■ **TO DO**: Where the string "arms" occurs in a line of the entries below, copy that line.

■ **Saved entries**:
╭──

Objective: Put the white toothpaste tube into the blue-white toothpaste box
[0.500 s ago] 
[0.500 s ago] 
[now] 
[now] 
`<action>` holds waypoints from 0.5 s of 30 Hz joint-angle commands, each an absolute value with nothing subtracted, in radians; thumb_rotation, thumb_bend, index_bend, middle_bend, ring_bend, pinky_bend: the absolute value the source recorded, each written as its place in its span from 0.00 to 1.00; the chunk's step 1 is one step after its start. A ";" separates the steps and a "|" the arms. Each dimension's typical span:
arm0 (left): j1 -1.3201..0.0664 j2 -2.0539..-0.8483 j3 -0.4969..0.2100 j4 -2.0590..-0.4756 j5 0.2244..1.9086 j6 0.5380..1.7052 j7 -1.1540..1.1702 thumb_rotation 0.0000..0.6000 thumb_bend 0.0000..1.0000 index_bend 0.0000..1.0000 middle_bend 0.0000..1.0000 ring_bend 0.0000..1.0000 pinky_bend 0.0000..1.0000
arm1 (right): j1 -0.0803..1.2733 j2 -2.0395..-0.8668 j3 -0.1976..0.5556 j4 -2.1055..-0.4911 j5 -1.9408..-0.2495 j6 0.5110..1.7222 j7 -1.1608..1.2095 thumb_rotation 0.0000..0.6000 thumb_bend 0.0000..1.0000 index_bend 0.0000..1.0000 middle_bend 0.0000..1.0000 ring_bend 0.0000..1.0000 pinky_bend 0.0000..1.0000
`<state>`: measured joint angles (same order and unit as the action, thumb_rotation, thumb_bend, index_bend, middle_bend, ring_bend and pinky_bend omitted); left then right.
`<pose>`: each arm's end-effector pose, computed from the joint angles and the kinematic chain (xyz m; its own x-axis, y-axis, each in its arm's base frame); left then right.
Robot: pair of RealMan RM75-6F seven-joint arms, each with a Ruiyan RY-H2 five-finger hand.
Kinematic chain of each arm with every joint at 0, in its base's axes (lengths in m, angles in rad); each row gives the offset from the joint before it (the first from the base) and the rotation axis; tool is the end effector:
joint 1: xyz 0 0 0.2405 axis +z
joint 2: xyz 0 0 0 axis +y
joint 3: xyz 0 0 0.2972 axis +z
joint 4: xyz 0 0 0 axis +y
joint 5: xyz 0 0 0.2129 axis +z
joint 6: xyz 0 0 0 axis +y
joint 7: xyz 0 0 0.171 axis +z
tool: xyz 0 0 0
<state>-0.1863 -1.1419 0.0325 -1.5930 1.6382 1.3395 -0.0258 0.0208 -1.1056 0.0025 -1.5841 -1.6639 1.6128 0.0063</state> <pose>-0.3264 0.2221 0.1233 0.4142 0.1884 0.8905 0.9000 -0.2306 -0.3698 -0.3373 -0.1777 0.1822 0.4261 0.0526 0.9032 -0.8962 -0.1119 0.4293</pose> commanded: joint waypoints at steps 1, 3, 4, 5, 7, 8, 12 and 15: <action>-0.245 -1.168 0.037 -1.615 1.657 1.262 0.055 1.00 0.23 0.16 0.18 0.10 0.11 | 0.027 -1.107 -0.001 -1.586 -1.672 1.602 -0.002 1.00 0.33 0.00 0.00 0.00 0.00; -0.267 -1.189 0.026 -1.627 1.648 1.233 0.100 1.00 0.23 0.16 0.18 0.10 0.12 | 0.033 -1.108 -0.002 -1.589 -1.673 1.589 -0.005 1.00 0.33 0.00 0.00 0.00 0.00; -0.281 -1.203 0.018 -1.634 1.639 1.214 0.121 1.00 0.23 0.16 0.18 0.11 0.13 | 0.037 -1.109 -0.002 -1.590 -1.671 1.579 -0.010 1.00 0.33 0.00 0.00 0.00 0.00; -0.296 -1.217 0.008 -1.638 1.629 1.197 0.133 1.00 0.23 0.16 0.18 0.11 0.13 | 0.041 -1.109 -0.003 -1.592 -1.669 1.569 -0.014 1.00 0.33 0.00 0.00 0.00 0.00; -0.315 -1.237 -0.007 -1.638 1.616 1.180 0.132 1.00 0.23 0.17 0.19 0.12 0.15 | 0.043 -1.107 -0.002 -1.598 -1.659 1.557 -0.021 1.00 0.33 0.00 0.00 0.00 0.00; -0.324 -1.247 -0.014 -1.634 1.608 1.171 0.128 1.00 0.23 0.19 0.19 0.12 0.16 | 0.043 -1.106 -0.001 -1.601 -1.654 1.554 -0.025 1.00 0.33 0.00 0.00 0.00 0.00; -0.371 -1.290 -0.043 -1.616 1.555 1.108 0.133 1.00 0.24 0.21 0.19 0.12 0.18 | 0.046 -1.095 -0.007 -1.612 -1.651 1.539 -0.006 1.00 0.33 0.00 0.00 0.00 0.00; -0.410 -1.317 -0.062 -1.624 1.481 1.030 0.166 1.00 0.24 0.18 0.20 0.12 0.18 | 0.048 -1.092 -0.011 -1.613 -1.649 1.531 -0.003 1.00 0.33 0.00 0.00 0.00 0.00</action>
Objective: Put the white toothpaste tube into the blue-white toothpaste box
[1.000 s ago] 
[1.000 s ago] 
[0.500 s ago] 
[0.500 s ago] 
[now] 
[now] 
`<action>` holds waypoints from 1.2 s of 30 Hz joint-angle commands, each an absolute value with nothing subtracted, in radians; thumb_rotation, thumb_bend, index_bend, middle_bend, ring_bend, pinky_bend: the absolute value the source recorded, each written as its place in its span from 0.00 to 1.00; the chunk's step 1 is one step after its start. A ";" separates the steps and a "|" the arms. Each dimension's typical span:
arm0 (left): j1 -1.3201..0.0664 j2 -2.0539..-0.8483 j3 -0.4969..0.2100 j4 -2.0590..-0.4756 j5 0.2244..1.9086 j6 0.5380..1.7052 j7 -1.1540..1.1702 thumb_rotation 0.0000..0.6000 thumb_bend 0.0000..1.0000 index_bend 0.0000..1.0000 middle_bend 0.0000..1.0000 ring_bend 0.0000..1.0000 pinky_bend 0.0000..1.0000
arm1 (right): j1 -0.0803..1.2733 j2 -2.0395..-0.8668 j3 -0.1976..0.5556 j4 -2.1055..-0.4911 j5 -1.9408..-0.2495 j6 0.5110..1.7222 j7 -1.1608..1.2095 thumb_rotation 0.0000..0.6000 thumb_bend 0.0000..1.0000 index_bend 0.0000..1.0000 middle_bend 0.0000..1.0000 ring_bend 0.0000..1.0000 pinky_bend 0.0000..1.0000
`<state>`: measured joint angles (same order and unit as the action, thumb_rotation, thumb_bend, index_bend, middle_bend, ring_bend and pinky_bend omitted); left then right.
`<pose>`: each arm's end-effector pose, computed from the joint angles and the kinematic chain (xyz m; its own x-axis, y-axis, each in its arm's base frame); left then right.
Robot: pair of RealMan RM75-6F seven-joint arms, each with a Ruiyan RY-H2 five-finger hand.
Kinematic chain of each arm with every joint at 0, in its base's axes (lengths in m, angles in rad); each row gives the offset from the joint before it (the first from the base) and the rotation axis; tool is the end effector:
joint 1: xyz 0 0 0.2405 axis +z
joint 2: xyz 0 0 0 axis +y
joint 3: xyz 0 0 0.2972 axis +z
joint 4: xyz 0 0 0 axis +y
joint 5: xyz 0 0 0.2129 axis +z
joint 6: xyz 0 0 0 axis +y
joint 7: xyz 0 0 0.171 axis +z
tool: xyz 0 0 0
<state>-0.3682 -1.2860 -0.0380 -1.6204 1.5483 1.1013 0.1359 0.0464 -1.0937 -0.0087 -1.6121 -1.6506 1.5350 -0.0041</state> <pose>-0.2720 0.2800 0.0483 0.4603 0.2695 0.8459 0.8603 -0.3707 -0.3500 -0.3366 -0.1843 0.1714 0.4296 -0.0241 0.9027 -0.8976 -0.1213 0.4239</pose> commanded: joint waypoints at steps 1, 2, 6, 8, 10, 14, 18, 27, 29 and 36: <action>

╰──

■ **ANSWER BOX**:
`<action>` holds waypoints from 0.5 s of 30 Hz joint-angle commands, each an absolute value with nothing subtracted, in radians; thumb_rotation, thumb_bend, index_bend, middle_bend, ring_bend, pinky_bend: the absolute value the source recorded, each written as its place in its span from 0.00 to 1.00; the chunk's step 1 is one step after its start. A ";" separates the steps and a "|" the arms. Each dimension's typical span:
Robot: pair of RealMan RM75-6F seven-joint arms, each with a Ruiyan RY-H2 five-finger hand.
`<action>` holds waypoints from 1.2 s of 30 Hz joint-angle commands, each an absolute value with nothing subtracted, in radians; thumb_rotation, thumb_bend, index_bend, middle_bend, ring_bend, pinky_bend: the absolute value the source recorded, each written as its place in its span from 0.00 to 1.00; the chunk's step 1 is one step after its start. A ";" separates the steps and a "|" the arms. Each dimension's typical span:
Robot: pair of RealMan RM75-6F seven-joint arms, each with a Ruiyan RY-H2 five-finger hand.

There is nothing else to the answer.